Gosh I gasped at that message. That's a dagger to the heart. ☹️

Goldpaw · 30/06/2023 12:18

GlorianaCervixia · 29/06/2023 21:35

I think she wants you to reply very much but she has to ensure that you will be in the wrong if you do so. As others have said, the only thing to do is not reply.

I agree. But she only wants Chopin to reply so that she can start the whole, "You're wrong." thing all over again and have her apologising and grovelling.

Which I hope Chopin won't do.

LB will panic at no response, no response means no money/expensive goods, and I think Chopin will find DD will be back in touch soon enough...

billy1966 · 30/06/2023 17:12

DoristheDuchess · 29/06/2023 17:41

I actually think this is a calculated move to keep you on the hook for more money and more manipulation.

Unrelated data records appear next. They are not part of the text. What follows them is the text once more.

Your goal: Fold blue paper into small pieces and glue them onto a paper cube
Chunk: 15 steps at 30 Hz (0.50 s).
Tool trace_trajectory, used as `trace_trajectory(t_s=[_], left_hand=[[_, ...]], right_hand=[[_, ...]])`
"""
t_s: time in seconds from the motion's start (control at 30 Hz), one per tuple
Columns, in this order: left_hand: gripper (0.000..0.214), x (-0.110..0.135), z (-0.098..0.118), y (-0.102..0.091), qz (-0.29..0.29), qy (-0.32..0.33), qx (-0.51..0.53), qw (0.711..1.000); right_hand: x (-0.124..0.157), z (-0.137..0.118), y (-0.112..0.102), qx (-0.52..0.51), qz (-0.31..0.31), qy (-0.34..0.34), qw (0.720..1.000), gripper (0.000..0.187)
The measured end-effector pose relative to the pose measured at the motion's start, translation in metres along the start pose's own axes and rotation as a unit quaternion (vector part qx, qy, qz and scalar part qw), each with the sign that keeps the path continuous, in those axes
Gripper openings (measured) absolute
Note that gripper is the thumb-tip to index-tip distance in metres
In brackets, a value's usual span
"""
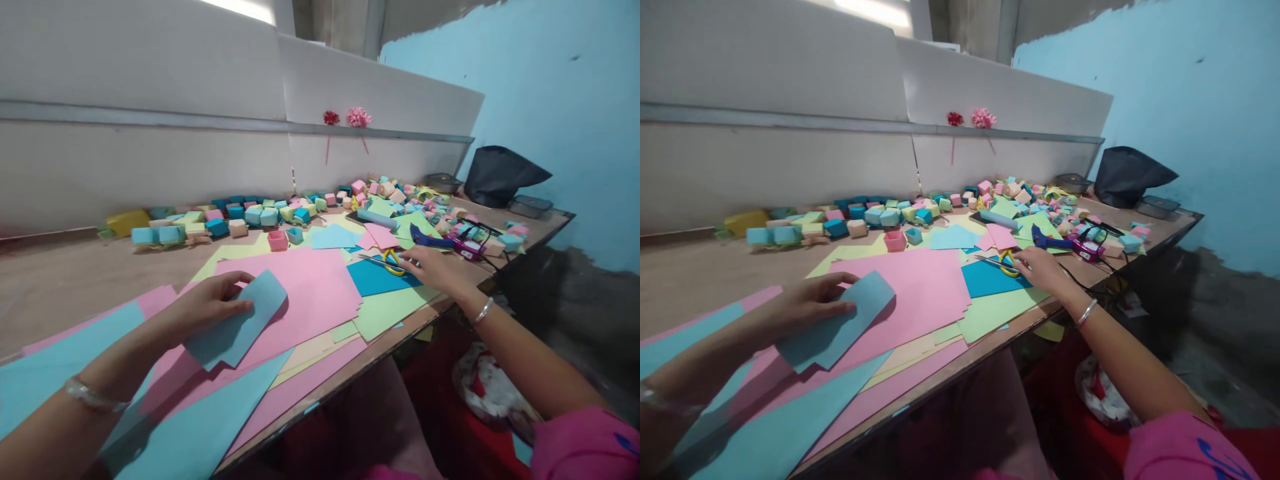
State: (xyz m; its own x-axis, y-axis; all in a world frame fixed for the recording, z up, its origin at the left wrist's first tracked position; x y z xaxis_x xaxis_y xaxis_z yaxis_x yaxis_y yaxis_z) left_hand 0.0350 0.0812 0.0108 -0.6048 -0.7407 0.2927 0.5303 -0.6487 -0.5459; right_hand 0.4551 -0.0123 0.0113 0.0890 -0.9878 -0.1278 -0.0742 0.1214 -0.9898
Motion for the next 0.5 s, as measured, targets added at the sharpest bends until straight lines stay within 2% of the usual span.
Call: trace_trajectory(t_s=[0.07, 0.13, 0.33, 0.4, 0.5], left_hand=[[0.043, -0.003, 0.000, -0.004, 0.030, 0.025, -0.127, 0.991], [0.041, -0.003, 0.000, -0.007, 0.075, 0.037, -0.238, 0.968], [0.057, -0.003, -0.001, -0.005, 0.123, 0.030, -0.300, 0.945], [0.054, -0.002, 0.003, -0.003, 0.154, 0.059, -0.342, 0.925], [0.044, -0.003, 0.006, 0.002, 0.188, 0.082, -0.389, 0.898]], right_hand=[[-0.002, -0.006, 0.010, 0.023, -0.033, -0.010, 0.999, 0.026], [-0.008, -0.013, 0.015, 0.050, -0.062, -0.011, 0.997, 0.023], [-0.024, -0.023, 0.017, 0.111, -0.134, 0.020, 0.985, 0.019], [-0.030, -0.026, 0.009, 0.123, -0.125, 0.021, 0.984, 0.022], [-0.050, -0.045, -0.012, 0.107, -0.072, -0.026, 0.991, 0.027]])
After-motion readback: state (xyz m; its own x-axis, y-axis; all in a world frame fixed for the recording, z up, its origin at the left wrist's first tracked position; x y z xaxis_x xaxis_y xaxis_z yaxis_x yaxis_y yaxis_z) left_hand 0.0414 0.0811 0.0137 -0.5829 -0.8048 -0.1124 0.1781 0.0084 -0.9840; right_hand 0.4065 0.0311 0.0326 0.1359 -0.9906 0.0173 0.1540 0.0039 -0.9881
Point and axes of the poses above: each hand's wrist, its own x-axis away from the middle knuckle, its own y-axis out of the palm, z = x × y, the point moved 5 cm from there along -x, towards the middle knuckle, and after that the axes turned 11 degrees about -z, right-handed, at the moved point
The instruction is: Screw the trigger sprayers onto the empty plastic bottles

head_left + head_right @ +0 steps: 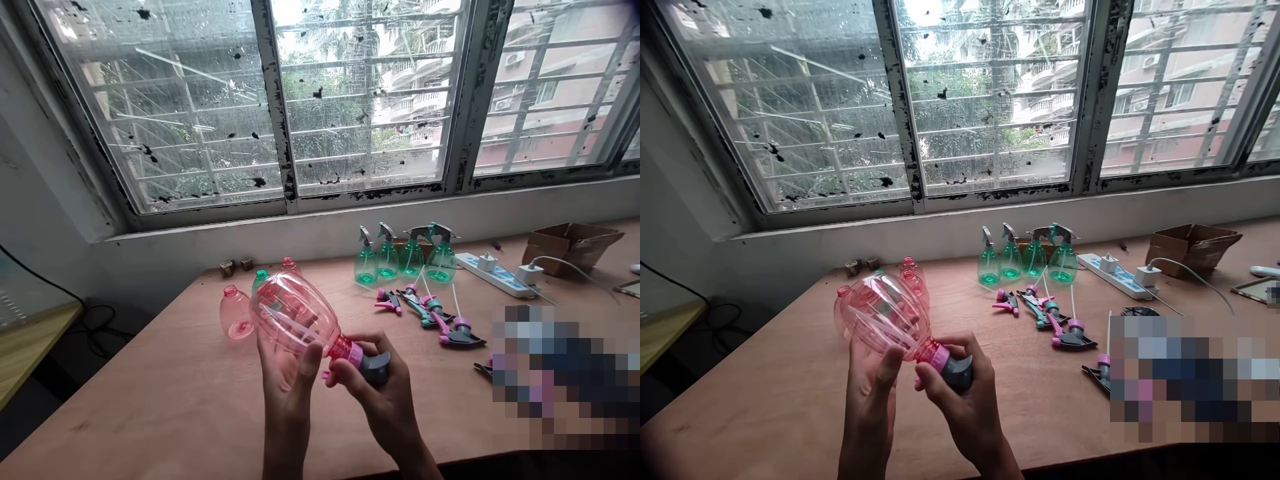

Sorry to say that but I think it's true.

With the GC, you were always buying things or providing support. Now you've taken a step back, DD is trying to hoover you back in on her terms. Make you feel sad and desperate, but control the flow of communication to maximum effect. This is abusive behaviour.

You've always blamed LB, but your DD knows exactly what she is doing and if you didn't believe that before, now you can see she is trying to do it all over again. That's not the action of someone controlled by another and its not ASD, its a calculation of her part and its time you really processed that. She is chosing this behaviour.

It's time to drop the rope and really accept who she is. Take a deep breath and know you've done all you can, time to focus on your other children.

'God give me the serenity to accept things which cannot be changed; Give me courage to change things which must be changed; And the wisdom to distinguish one from the other'.

I agree with this and also with @BadNomad, that she wants to ensure your will includes all her children.

Her sisters have rightly chosen not to respond to her, so she has decided that the cycle needs to start again, with you constantly wrong footed.

I understand that you have huge difficulty for believing she is who she has clearly shown herself to be.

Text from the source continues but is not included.